Note:As many URLs from ImageNet have expired, we also provide the correpsonding image indexes of ImageNet for these URLs in ML-Images. We provide two new files that include the corresponding image index of ImageNet for each URL that is from ImageNet, including
train_urls_and_index_from_imagenet.txt
and val_urls_and_index_from_imagenet.txt
.
The format is as follows
...
n03874293_7679 http://image24.webshots.com/24/5/62/52/2807562520031003846EfpYGc_fs.jpg 2964:1 2944:1 2913:1 2896:1 2577:1 1833:1 1054:1 1041:1 865:1 2:1
n03580845_3376 http://i02.c.aliimg.com/img/offer/22/85/63/27/9/228563279 3618:1 3604:1 1835:1 1054:1 1041:1 865:1 2:1
...
In each row, the first term is the image index in ImageNet, and the followings are the corresponding URL and annotations. Using these two files, you can directly obtain the original image from ImageNet, if the URL is invalid.
Here we generate the tfrecords using the multithreading module. One should firstly split the file train_im_tiny.txt
into multiple smaller files, and save them into the sub-folder data/image_lists/
.
cd data
./tfrecord.sh
./example/train.sh
Note that here we only provide the training code in the single node single GPU framework, while our actual training on ML-Images is based on an internal distributed training framework (not released yet). One could modify the training code to the distributed framework following distributed tensorFlow.
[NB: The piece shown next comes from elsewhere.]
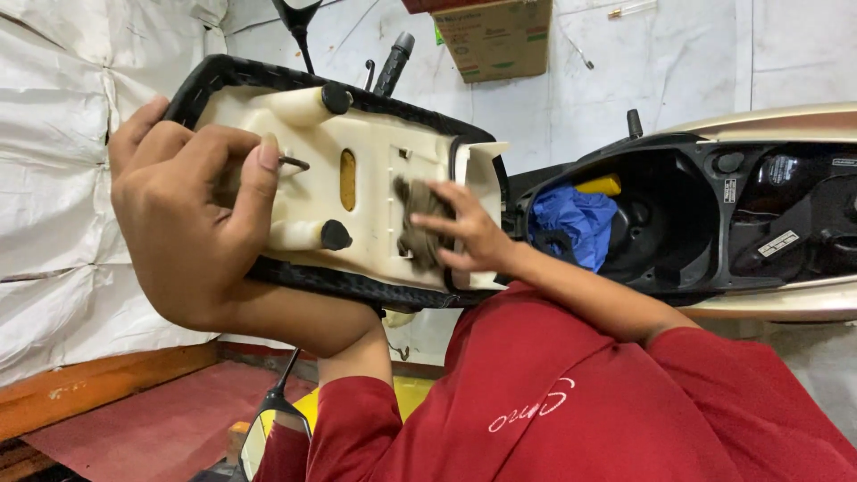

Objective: The person holds a white plastic motorcycle part in their left hand and wipes its surface with a cloth held in their right hand. The person rotates the part to clean different areas while standing in a workshop environment.

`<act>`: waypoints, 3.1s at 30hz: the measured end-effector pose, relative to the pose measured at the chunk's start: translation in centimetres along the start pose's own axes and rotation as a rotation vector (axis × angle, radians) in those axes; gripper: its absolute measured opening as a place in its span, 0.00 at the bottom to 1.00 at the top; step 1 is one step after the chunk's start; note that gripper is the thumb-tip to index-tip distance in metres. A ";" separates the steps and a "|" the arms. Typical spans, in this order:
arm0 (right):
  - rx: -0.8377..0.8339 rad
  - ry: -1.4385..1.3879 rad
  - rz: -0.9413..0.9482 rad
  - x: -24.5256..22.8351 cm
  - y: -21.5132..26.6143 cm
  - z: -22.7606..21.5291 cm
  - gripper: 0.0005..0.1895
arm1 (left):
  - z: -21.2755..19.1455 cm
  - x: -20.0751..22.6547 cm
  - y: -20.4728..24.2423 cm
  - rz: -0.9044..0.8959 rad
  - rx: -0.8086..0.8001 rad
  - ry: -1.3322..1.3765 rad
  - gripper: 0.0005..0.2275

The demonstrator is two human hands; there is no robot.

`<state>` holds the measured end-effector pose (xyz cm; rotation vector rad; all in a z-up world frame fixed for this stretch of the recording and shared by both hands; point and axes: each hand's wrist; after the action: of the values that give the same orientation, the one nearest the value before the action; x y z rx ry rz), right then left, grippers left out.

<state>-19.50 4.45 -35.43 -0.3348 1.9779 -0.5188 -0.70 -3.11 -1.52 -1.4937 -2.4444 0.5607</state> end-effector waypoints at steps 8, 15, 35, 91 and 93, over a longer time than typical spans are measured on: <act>0.043 0.024 0.210 2.6 -3.0 -0.3 0.40 | 0.0 -0.6 0.5 0.024 -0.041 -0.024 0.10; -0.073 -0.030 0.026 0.6 0.8 -0.2 0.38 | -0.5 -1.3 2.3 0.038 -0.084 -0.034 0.07; 0.063 -0.067 0.287 0.0 -2.6 1.6 0.38 | -0.5 -3.3 2.4 0.016 -0.101 -0.013 0.07; 0.147 0.103 0.289 1.9 -2.3 1.6 0.34 | 0.1 -3.4 0.8 0.242 -0.061 -0.029 0.06; 0.116 0.069 0.150 -0.1 -0.6 1.6 0.35 | 0.1 -3.0 0.8 0.253 -0.035 -0.057 0.05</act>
<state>-18.08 3.65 -35.70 -0.0965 2.0112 -0.5524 1.25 -5.49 -1.93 -1.8411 -2.3318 0.6174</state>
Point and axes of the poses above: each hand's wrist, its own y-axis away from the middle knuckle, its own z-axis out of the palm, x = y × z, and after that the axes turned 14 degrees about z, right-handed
One should firstly download the ImageNet database, then prepare the tfrecord file using tfrecord.sh. Then, you can finetune the ResNet-101 model on ImageNet as follows, with the checkpoint pre-trained on ML-Images.
./example/finetune.sh
Please download above two checkpoints and move them into the folder checkpoints/
, if you want to extract features using them.
./example/extract_feature.sh
The retults of different ResNet-101 checkpoints on the validation set of ImageNet (ILSVRC2012) are summarized in the following table.
Checkpoints | Train and finetune setting | Top-1 acc on Val 224 |
Top-5 acc on Val 224 |
Top-1 acc on Val 299 |
Top-5 accuracy on Val 299 |
---|---|---|---|---|---|
MSRA ResNet-101 | train on ImageNet | 76.4 | 92.9 | -- | -- |
Google ResNet-101 ckpt1 | train on ImageNet, 299 x 299 | -- | -- | 77.5 | 93.9 |
Our ResNet-101 ckpt1 | train on ImageNet | 77.8 | 93.9 | 79.0 | 94.5 |
Google ResNet-101 ckpt2 | Pretrain on JFT-300M, finetune on ImageNet, 299 x 299 | -- | -- | 79.2 | 94.7 |
Our ResNet-101 ckpt2 | Pretrain on ML-Images, finetune on ImageNet | 78.8 | 94.5 | 79.5 | 94.9 |
Our ResNet-101 ckpt3 | Pretrain on ML-Images, finetune on ImageNet 224 to 299 | 78.3 | 94.2 | 80.73 | 95.5 |
Our ResNet-101 ckpt4 | Pretrain on ML-Images, finetune on ImageNet 299 x 299 | 75.8 | 92.7 | 79.6 | 94.6 |
Note:
The annotations of images are licensed by Tencent under CC BY 4.0 license. The contents of this repository, including the codes, documents and checkpoints, are released under an BSD 3-Clause license. Please refer to LICENSE for more details.
If there is any concern about the copyright of any image used in this project, please email us.
The arxiv paper describling the details of this project will be available soon!